Summary

In today’s globalized world, the ability of AI systems to understand and communicate in diverse languages is increasingly crucial. Large language models (LLMs) have revolutionized the field of natural language processing, but most mainstream LLMs are trained on data corpora that primarily consist of English, limiting their applicability to other languages and cultural contexts. This article explores how to train localized multilingual LLMs using NVIDIA NeMo, focusing on adding new language support to base LLMs.

Training Localized Multilingual LLMs: Bridging the Language Gap

The rise of large language models (LLMs) has significantly advanced natural language processing capabilities, enabling AI to generate human-like text, answer questions, and perform various language tasks. However, these models often struggle with languages other than English due to limited training data and unique linguistic characteristics. This limitation is particularly evident in Southeast Asian (SEA) languages, where current state-of-the-art LLMs exhibit lower performance compared to high-resource languages like English.

The Need for Localized Multilingual LLMs

The demand for AI solutions that can understand and communicate in diverse languages is growing rapidly. In regions like Southeast Asia, the development of localized multilingual LLMs is a strategic necessity. For instance, Singapore has launched a S$70M initiative to develop the National Multimodal Large Language Model Programme (NMLP), aiming to build Southeast Asia’s first regional LLM that focuses on understanding the region’s unique linguistic and cultural nuances.

Challenges in Training Multilingual LLMs

One significant challenge in training multilingual LLMs is the insufficiency of pretrained foundation LLMs that understand the target language. To construct a multilingual LLM, there are two primary options:

  1. Pretraining from Scratch: Use a multilingual dataset to pretrain the LLM from scratch. This approach requires a large amount of data in the low-resource language, which is often not available.
  2. Continual Pretraining: Adopt continual pretraining on English foundation models using a dataset of the target language. This method is more feasible for low-resource languages, as it leverages transfer learning from the high-resource language on which the model was originally trained.

Customizing Tokenizers for Low-Resource Languages

The majority of foundation models adopt byte-pair encoding (BPE) tokenizers, which do not adequately cover the unique characters, subwords, and morphology of low-resource languages. To address this issue, it is necessary to build a customized tokenizer that enables the model to process and learn from the low-resource language data more effectively during continual pretraining.

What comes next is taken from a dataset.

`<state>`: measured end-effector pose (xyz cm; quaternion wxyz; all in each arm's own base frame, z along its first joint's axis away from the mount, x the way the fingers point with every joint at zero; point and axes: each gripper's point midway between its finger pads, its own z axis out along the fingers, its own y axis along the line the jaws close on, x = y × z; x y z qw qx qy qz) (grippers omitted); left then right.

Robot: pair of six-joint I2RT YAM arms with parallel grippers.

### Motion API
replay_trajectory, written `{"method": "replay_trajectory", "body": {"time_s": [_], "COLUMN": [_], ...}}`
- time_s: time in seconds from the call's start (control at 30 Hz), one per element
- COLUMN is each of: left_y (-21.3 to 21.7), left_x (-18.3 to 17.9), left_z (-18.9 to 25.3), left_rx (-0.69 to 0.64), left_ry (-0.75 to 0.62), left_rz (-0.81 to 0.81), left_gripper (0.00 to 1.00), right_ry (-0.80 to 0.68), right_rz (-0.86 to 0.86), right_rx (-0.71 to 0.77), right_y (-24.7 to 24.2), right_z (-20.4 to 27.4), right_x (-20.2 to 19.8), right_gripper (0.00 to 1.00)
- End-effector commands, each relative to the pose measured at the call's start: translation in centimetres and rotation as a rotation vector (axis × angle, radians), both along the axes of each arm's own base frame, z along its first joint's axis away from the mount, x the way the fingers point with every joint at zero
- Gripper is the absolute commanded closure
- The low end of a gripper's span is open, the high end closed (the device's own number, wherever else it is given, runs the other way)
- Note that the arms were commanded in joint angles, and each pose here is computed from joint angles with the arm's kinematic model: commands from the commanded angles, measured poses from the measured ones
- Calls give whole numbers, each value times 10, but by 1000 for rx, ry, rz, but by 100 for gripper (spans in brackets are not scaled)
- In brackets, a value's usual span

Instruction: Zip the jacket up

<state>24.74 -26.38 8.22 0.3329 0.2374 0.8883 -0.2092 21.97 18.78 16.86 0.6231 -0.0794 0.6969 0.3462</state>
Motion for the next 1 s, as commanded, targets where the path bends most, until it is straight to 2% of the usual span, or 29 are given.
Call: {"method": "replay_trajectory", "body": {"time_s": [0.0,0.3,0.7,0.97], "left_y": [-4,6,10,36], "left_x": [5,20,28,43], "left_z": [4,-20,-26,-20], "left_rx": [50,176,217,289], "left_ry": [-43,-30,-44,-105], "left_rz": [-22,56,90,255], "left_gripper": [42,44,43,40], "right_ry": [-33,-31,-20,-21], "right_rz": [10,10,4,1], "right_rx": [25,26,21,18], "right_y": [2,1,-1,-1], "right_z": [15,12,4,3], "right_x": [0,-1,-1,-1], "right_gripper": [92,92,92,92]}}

Workflow for Adding New Language Support

To add new language support to base LLMs using NVIDIA NeMo, the following workflow is proposed:

  1. Download and Extract the GPT Model: Obtain model weights and the model tokenizer.
  2. Customize the Tokenizer Training and Merge: Train a monolingual tokenizer and merge it with the original English tokenizer to form a bilingual tokenizer.
  3. Modify the GPT Model Architecture: Accommodate the bilingual tokenizer.
  4. Perform Continual Pretraining: Use the target language dataset for continual pretraining.

Example with Thai Wikipedia Data

This tutorial uses Thai Wikipedia data as an example input for the workflow. The steps include:

  1. Data Collection and Cleaning: Use NVIDIA NeMo Curator to download and curate high-quality Thai Wikipedia data.
  2. Tokenizer Training: Train a monolingual tokenizer and merge it with the original English tokenizer.
  3. Continual Pretraining: Perform continual pretraining using the Thai Wikipedia data.

NVIDIA NeMo Framework

NVIDIA NeMo is an end-to-end platform for developing custom generative AI. It includes tools for training, retrieval-augmented generation (RAG), guardrailing, and toolkits, data curation tools, and pretrained models. NeMo provides an easy, cost-effective, and fast way to adopt generative AI.

Benefits of Localized Multilingual LLMs

Localized multilingual LLMs can help businesses and organizations better serve their customers, automate processes, and create more engaging content that resonates with the region’s diverse population. These models can bridge the language gap and unlock the potential of AI for a broader audience.

Conclusion

Training localized multilingual LLMs using NVIDIA NeMo is a crucial step in bridging the language gap and unlocking the potential of AI for diverse languages and cultural contexts. By customizing tokenizers for low-resource languages and adopting continual pretraining, it is possible to develop LLMs that can understand and communicate effectively in languages other than English. The NVIDIA NeMo framework provides a comprehensive platform for developing custom generative AI, making it easier to adopt and deploy localized multilingual LLMs.